Description of the task:
Copy exactly the lines from the one containing "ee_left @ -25" through the last line of the records below, including both, and leave out any pictures.
——
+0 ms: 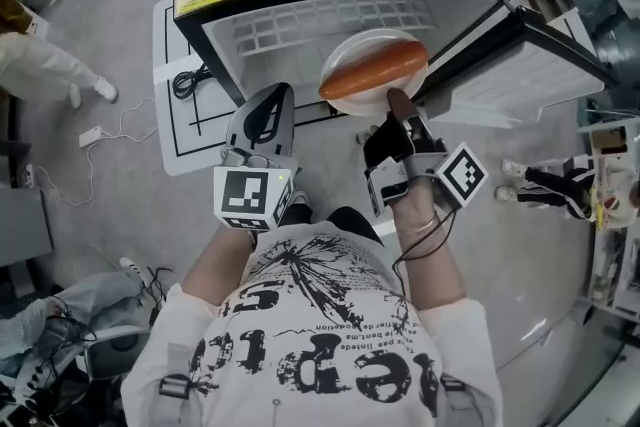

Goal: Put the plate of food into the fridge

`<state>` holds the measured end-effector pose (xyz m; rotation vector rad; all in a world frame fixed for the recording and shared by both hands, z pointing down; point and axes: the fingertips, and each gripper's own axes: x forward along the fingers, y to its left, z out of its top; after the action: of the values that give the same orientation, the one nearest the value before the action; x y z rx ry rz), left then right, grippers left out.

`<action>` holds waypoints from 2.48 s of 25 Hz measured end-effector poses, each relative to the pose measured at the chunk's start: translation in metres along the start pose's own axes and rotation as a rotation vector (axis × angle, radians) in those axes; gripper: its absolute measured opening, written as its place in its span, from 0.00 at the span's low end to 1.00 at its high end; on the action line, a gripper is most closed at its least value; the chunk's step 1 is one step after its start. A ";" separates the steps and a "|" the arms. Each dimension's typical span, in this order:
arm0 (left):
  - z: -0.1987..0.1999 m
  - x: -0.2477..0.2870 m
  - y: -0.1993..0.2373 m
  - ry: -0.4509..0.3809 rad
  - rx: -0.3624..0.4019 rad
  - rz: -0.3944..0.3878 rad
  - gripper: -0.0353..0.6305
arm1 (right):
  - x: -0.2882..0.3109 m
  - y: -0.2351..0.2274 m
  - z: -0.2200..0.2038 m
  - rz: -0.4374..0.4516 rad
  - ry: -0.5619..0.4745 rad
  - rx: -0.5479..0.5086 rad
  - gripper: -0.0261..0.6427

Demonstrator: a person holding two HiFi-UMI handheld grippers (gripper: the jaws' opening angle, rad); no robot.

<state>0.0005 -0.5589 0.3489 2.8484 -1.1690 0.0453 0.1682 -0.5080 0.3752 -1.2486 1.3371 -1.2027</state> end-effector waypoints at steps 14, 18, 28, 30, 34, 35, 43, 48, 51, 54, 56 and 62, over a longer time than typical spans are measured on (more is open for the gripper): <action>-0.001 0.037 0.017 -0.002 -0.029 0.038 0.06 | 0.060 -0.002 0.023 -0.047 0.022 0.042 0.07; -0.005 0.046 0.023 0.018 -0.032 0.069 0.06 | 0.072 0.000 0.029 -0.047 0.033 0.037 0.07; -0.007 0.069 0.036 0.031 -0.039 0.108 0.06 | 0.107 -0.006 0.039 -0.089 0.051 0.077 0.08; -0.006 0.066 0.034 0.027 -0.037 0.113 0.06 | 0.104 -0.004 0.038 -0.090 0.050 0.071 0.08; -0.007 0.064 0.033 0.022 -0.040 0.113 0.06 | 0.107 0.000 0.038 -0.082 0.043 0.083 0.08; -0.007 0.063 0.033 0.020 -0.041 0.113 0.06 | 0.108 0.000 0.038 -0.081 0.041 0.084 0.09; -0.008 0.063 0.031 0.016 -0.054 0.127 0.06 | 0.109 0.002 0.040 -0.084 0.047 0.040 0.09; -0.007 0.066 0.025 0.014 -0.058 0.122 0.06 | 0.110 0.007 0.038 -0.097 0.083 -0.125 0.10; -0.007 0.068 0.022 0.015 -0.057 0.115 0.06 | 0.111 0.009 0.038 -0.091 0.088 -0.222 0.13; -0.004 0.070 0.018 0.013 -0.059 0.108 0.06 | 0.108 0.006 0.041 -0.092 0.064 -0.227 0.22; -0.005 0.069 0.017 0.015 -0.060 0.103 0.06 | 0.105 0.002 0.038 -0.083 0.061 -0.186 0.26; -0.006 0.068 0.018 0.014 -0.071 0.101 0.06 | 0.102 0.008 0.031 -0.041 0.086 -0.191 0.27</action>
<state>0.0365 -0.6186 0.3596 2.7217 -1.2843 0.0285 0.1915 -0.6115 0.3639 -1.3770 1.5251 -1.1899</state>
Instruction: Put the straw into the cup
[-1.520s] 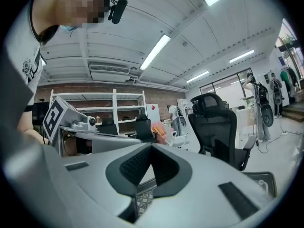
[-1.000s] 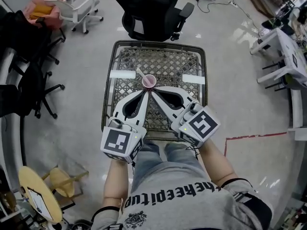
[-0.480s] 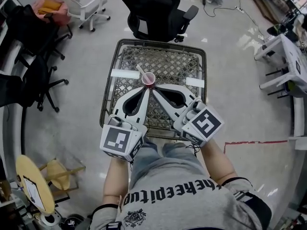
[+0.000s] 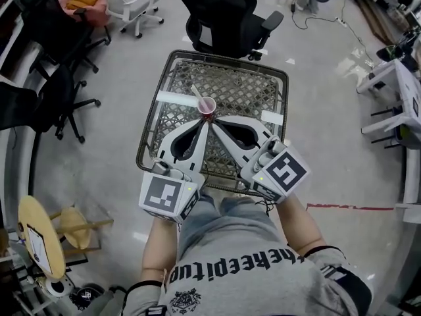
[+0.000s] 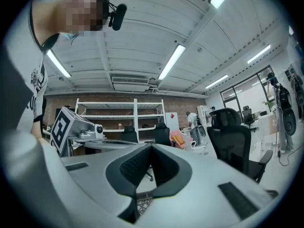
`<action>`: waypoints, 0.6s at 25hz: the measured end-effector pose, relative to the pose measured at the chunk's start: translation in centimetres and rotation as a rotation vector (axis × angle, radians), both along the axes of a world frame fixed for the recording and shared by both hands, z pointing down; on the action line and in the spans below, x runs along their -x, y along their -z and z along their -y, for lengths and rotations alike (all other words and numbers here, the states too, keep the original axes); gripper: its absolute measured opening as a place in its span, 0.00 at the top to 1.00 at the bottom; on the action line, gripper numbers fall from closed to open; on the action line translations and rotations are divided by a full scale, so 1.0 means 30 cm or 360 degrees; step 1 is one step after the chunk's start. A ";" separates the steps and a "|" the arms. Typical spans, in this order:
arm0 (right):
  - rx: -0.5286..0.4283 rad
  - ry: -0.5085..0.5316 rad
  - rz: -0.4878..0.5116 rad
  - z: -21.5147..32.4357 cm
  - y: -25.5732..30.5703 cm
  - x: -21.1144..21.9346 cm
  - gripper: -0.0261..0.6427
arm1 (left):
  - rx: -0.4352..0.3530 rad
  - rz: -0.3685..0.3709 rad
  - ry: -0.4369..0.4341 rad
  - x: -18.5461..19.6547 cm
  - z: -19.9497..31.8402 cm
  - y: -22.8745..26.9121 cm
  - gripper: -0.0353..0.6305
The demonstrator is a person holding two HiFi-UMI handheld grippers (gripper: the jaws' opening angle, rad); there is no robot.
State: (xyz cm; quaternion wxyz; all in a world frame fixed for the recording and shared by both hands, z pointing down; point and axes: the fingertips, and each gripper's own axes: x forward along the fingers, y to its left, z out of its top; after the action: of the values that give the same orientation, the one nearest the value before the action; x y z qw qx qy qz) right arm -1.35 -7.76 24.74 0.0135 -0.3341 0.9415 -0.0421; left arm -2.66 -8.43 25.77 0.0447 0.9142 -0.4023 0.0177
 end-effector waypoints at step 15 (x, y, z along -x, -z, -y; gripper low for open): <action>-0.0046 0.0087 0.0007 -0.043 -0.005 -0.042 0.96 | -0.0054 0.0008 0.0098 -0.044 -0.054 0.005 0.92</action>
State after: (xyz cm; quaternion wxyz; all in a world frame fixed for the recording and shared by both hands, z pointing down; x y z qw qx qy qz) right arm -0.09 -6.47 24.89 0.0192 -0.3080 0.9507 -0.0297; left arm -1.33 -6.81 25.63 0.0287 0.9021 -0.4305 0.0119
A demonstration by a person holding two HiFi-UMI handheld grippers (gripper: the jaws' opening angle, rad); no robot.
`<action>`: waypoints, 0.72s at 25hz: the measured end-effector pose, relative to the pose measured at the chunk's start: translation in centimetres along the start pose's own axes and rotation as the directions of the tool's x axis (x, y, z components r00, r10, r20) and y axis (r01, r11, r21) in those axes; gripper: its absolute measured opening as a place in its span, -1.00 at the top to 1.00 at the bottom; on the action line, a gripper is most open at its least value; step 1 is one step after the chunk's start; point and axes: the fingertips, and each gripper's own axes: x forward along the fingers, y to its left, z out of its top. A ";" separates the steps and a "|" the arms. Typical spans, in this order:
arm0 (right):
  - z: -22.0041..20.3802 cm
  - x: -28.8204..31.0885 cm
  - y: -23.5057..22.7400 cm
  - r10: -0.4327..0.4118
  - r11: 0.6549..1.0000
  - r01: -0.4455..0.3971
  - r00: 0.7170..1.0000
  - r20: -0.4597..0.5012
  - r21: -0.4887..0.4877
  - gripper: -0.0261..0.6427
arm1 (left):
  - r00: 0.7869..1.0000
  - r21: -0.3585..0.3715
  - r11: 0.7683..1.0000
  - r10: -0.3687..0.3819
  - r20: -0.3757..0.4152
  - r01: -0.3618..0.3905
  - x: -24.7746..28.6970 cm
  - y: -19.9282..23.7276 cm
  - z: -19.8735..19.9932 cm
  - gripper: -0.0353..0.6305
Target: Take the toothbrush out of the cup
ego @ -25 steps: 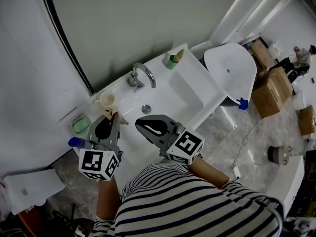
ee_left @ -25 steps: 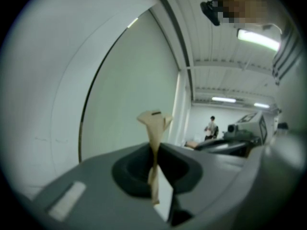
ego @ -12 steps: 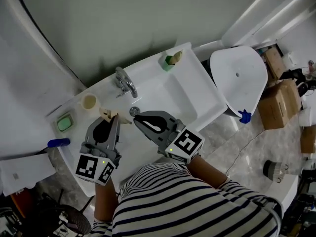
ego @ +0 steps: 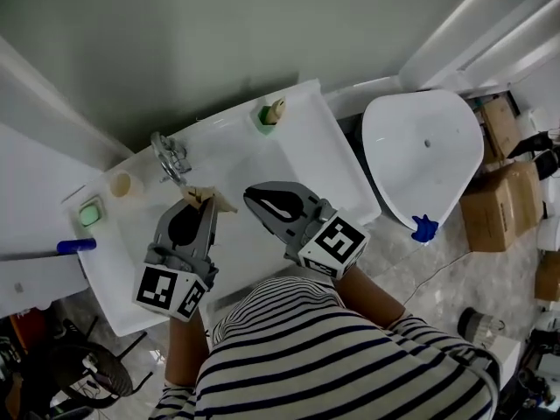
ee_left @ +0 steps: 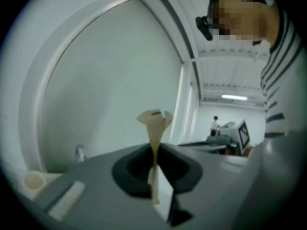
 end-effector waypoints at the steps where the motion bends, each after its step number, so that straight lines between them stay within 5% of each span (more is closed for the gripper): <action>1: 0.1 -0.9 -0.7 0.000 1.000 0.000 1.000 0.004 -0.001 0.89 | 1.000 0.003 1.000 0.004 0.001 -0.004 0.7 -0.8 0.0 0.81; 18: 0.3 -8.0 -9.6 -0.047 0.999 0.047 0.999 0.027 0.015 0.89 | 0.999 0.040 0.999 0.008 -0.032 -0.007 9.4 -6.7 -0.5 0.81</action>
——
Written reply:
ee_left @ -25 steps: 
ego @ -12 steps: 
ego @ +0 steps: 
ee_left @ +0 steps: 
 end-effector waypoints at the steps where the motion bends, each after its step number, so that straight lines between them stay within 5% of each span (more is closed for the gripper): <action>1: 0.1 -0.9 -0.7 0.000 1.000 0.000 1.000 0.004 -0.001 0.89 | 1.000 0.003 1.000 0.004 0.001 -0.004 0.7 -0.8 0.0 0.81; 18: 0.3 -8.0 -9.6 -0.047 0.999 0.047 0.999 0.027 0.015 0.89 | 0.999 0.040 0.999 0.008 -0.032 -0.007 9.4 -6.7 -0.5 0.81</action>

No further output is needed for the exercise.